◆ **Problem requirements**
An exact copy of the lines of the listing below between the "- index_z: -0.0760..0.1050" line and the "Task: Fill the" line, both included, is the whole answer; please omit the pictures.

◆ **Collected material**

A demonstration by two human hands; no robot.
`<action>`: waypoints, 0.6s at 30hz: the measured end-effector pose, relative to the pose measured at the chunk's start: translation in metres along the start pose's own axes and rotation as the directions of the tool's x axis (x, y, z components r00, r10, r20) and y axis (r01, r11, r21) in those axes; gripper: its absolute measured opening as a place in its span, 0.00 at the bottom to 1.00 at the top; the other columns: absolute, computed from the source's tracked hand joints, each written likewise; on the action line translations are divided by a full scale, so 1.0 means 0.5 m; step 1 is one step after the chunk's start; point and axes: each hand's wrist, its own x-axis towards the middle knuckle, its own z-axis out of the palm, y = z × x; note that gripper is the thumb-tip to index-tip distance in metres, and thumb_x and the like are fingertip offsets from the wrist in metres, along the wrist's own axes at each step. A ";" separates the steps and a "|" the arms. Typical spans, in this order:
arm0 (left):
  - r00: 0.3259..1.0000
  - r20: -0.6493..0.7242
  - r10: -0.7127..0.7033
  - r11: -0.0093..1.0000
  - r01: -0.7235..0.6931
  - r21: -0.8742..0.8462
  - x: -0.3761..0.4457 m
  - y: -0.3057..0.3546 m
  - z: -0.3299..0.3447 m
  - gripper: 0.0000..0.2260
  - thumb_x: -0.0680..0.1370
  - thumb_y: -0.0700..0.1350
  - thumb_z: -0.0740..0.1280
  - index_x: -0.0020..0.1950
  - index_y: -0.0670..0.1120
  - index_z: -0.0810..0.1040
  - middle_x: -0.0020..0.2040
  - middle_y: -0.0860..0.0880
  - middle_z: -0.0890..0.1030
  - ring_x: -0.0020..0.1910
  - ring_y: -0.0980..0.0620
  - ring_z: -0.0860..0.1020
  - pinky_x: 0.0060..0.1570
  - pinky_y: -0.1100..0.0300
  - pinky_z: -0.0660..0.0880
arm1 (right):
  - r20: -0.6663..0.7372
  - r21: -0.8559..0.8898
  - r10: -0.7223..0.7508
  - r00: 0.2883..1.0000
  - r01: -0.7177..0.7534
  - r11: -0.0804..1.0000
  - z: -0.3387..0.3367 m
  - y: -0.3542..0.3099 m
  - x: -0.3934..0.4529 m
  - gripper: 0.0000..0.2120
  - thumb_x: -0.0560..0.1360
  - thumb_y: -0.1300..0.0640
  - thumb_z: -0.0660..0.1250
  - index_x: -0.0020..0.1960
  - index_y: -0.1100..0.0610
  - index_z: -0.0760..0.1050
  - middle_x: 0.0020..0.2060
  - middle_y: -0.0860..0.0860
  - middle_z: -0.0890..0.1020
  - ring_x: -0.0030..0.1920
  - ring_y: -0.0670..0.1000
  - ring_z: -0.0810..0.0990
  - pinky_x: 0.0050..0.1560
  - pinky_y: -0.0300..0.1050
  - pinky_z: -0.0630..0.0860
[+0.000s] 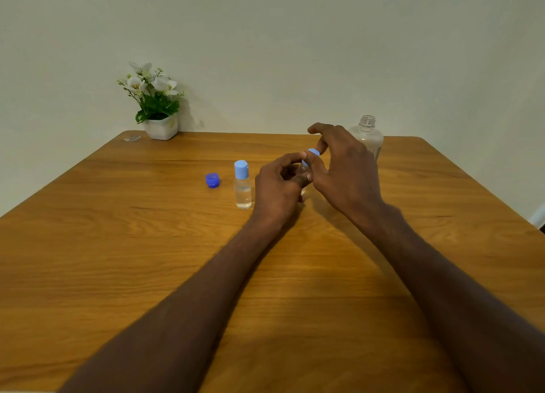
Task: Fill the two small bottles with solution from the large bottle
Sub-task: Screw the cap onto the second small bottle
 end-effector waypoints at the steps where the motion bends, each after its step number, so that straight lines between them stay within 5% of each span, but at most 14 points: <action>1: 1.000 -0.005 -0.008 1.000 0.008 -0.006 0.001 0.000 0.000 0.16 0.79 0.36 0.72 0.66 0.46 0.82 0.48 0.46 0.86 0.41 0.53 0.84 0.32 0.61 0.79 | 0.000 0.009 -0.005 1.000 0.005 1.000 0.000 0.000 0.000 0.21 0.80 0.49 0.70 0.72 0.49 0.74 0.56 0.45 0.81 0.52 0.44 0.78 0.49 0.45 0.76; 7: 1.000 -0.008 -0.004 1.000 0.004 -0.016 0.002 -0.003 -0.004 0.14 0.79 0.35 0.71 0.64 0.46 0.83 0.47 0.45 0.86 0.41 0.52 0.83 0.32 0.60 0.78 | 0.015 0.003 -0.018 1.000 0.018 1.000 -0.001 -0.003 -0.001 0.17 0.80 0.50 0.70 0.68 0.51 0.77 0.57 0.48 0.83 0.54 0.49 0.81 0.53 0.51 0.80; 12: 1.000 0.000 0.012 1.000 -0.012 0.000 0.002 -0.001 -0.002 0.16 0.79 0.35 0.72 0.64 0.48 0.83 0.47 0.45 0.86 0.41 0.52 0.83 0.32 0.59 0.80 | 0.022 -0.030 -0.009 1.000 0.010 0.999 0.004 0.002 0.000 0.09 0.81 0.50 0.70 0.57 0.54 0.82 0.51 0.48 0.81 0.47 0.48 0.79 0.44 0.44 0.72; 18: 1.000 0.007 0.003 0.999 -0.003 0.037 0.004 -0.006 -0.001 0.16 0.79 0.36 0.72 0.67 0.43 0.82 0.47 0.47 0.86 0.43 0.51 0.84 0.33 0.57 0.80 | 0.017 -0.094 0.013 1.000 -0.012 0.995 0.002 0.005 0.001 0.15 0.81 0.42 0.68 0.54 0.55 0.79 0.49 0.48 0.78 0.45 0.47 0.76 0.43 0.44 0.71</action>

◆ **Written answer**
  - index_z: -0.0760..0.1050
  - middle_x: 0.0020..0.2060
  - middle_y: -0.0860..0.0860
  - middle_z: -0.0890..0.1020
  - ring_x: -0.0030..0.1920
  - ring_y: -0.0670..0.1000
  - ring_z: -0.0810..0.0990
  - pinky_x: 0.0050..0.1560
  - pinky_y: -0.0300..0.1050
  - pinky_z: -0.0630..0.0860
[+0.000s] 
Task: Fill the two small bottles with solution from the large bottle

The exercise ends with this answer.